Yannick Alléno, du geste pâtissier à la cuisine gastronomique
Rencontre avec Yannick Alléno, l’un des huit plus grands talents contemporains ayant accepté de partager sa passion avec Numéro.
Par François Simon.
Portrait par Pierre Even.
Chef triplement étoilé qui réinvente avec brio le restaurant Ledoyen, la célèbre institution des Champs-Élysées, Yannick Alléno, 50 ans, semble soulagé ce matin. Il faut dire qu’avec ses trajets entre Dubai, Courchevel, Marrakech, Pékin, Taïwan, le Puy du Fou, le Sofitel, les Terroir Parisien et les dîners privés… il avait de quoi frôler le burn-out. Sagement, il a réduit le nombre phénoménal de ses collaborations culinaires (sans compter une maison d’édition, avec le magazine Yam). De dix-sept établissements, il est ainsi passé à douze.
C’est une semblable générosité qui préside à l’un de ses gestes préférés en cuisine. En effet, Yannick Alléno a la particularité d’avoir une formation pâtissière, fait plutôt rare chez les chefs, qui sont, pour la plupart, de formation “salée”. Il existe même presque un antagonisme entre ces deux branches de la cuisine. Du reste, chaque fois qu’un restaurateur doit présenter ses équipes, il commence toujours, par ordre de préséance, par les cuisiniers, et seulement ensuite arrivent les pâtissiers.
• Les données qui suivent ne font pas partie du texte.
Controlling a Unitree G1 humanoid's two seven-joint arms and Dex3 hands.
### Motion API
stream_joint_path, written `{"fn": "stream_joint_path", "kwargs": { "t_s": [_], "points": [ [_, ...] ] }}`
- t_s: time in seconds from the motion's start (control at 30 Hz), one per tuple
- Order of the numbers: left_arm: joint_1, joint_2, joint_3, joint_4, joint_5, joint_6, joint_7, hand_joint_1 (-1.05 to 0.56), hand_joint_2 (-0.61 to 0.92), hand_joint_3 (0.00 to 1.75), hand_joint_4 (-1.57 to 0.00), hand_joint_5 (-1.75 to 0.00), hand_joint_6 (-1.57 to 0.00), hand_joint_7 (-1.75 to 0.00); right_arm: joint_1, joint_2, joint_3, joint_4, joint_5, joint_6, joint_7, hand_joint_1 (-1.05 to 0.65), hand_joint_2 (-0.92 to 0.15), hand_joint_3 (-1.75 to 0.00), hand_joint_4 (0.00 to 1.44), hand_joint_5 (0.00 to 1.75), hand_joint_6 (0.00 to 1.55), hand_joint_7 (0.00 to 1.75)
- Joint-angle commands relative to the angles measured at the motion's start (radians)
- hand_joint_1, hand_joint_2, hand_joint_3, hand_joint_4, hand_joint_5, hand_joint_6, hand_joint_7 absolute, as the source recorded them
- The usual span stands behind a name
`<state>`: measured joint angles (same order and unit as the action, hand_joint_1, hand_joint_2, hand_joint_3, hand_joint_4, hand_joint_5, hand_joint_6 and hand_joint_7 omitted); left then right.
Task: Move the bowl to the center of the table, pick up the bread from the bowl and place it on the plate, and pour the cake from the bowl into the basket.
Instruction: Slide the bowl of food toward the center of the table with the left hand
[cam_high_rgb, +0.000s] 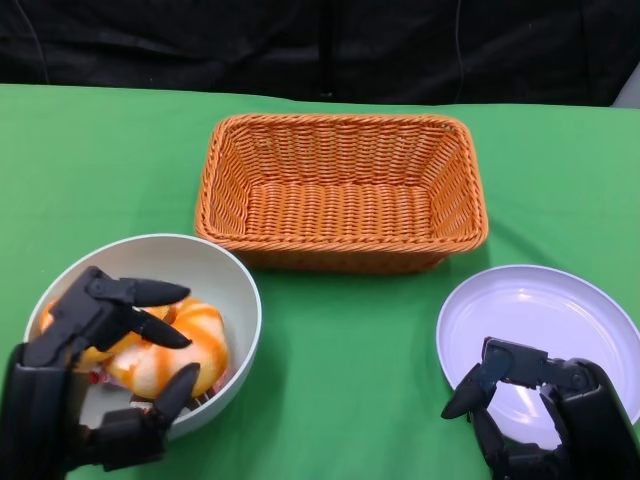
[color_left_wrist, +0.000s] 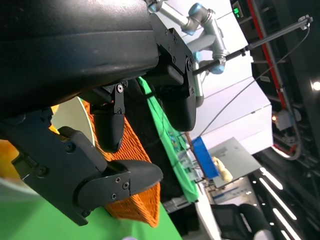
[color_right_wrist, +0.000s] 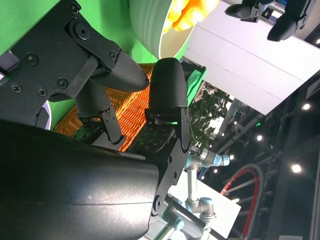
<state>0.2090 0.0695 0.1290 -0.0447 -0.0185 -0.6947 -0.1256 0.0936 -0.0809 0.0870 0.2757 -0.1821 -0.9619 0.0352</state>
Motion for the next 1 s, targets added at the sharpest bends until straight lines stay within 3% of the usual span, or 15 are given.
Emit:
{"fn": "stream_joint_path", "kwargs": {
  "t_s": [0.03,0.1,0.2,0.4,0.6,0.83,1.0],
  "points": [
    [-0.004,0.029,0.016,-0.022,-0.014,0.016,0.001,-0.44,0.68,0.67,-0.55,-1.14,-0.36,-0.83,0.003,-0.003,-0.004,0.004,0.008,-0.010,-0.009,-0.24,-0.25,-1.52,0.83,1.61,0.86,1.17],
    [-0.008,0.045,0.034,-0.036,-0.028,0.034,0.004,-0.44,0.68,0.65,-0.55,-1.13,-0.36,-0.82,0.003,-0.004,-0.004,0.003,0.005,-0.011,-0.010,-0.24,-0.25,-1.52,0.83,1.61,0.86,1.17],
    [-0.020,0.068,0.074,-0.056,-0.046,0.064,0.012,-0.47,0.72,0.53,-0.44,-1.03,-0.32,-0.65,0.004,-0.004,-0.004,-0.001,0.000,-0.008,-0.010,-0.25,-0.25,-1.52,0.82,1.61,0.86,1.17],
    [-0.048,0.091,0.169,-0.037,-0.001,0.102,0.074,-0.51,0.79,0.48,-0.31,-1.01,-0.27,-0.59,0.007,-0.004,0.002,-0.006,0.010,-0.005,-0.007,-0.23,-0.29,-1.43,0.82,1.61,0.86,1.17],
    [-0.052,0.126,0.206,-0.031,0.033,0.173,0.091,-0.53,0.91,0.30,-0.04,-1.07,-0.22,-0.49,0.007,-0.001,0.002,-0.007,0.005,-0.009,-0.011,-0.23,-0.28,-1.47,0.83,1.58,0.86,1.16],
    [-0.047,0.162,0.229,-0.047,0.067,0.333,0.102,-0.58,0.92,0.42,0.00,-0.67,-0.10,-0.40,0.012,0.000,0.003,-0.014,0.003,-0.005,-0.013,-0.23,-0.27,-1.50,0.83,1.59,0.86,1.16],
    [-0.054,0.181,0.222,-0.047,0.059,0.468,0.078,-0.57,0.92,0.47,0.00,-0.56,-0.07,-0.34,0.010,0.000,0.003,-0.013,0.002,-0.007,-0.016,-0.23,-0.27,-1.49,0.82,1.60,0.86,1.16]
  ]
}}
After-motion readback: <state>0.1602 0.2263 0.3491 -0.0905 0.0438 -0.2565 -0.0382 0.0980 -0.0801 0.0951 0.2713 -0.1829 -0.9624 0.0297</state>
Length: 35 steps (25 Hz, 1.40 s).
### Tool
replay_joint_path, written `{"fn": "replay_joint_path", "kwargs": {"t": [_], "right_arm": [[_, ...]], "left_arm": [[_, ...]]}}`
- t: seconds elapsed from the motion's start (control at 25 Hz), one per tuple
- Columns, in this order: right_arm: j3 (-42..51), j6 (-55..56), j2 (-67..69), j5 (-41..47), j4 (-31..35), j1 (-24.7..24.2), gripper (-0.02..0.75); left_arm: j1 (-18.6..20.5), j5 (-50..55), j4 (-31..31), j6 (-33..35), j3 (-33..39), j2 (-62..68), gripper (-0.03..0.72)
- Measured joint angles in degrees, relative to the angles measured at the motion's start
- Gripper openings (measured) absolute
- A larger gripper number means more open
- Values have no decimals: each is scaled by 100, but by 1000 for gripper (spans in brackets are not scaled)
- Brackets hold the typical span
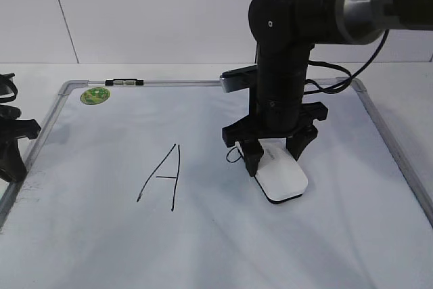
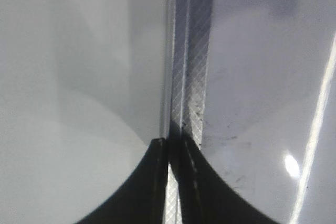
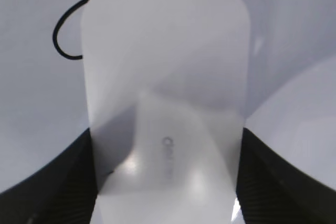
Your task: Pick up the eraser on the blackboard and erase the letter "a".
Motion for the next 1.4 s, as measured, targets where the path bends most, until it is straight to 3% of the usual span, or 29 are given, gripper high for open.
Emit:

Cet antagonisme crée d’ailleurs une sorte de surenchère pâtissière car, en fin de repas, les appétits sont en berne, les chefs salés sont passés par là, la sommellerie également ; le coup le plus vicelard étant de présenter un superbe plateau de fromages, histoire de bien savonner la planche. Michel Guérard, l’un des chefs les plus élégants de la gastronomie française, est également de façon pâtissière.
Quel est donc ce geste préféré ? C’est fleurer. Le sens premier de ce verbe, c’est “sentir”. Mais en pâtisserie, c’est tout autre chose. C’est le geste du semeur. De la semeuse. Il s’agit de prendre la farine entre les doigts, de balancer prestement le bras de la droite vers la gauche, puis de donner un twist du poignet en ouvrant les doigts. On fleure ainsi pour les pâtes, les feuilletages. Ce geste-là, Yannick Alléno l’a appris très tôt auprès de son maître Jean-Claude Allard, au Lutetia, à Paris. L’apprentissage est fondamental pour un cuisinier, c’est à ce moment précis que les “pliages” se font, la rigueur, les bonnes manières, la rythmique… Yannick Alléno fleure également avec la fleur de sel pour les viandes. Le geste est identique, avec cette précision instinctive, lorsque la main prend le pouvoir, impose sa gestuelle, sa scénographie, son toucher, son sens du devoir.
Ayant ainsi resserré ses rangs, Yannick Alléno peut se consacrer plus sereinement à son développement. Il passe avant tout par son adresse des Champs-Élysées. Il y eut d’abord la table gastronomique récompensée par les trois étoiles (2015) installée au premier étage, puis l’aventure audacieuse : hébergé au rez-de- chaussée, L’Abysse (2018), avec le chef Hachiro Mizutani et un comptoir à sushis singulier, avant-gardiste et épuré, reprenant à son compte le travail de Laurence Bonnel-Alléno sur une architecture intérieure blanche et graphique. Il est déjà étoilé.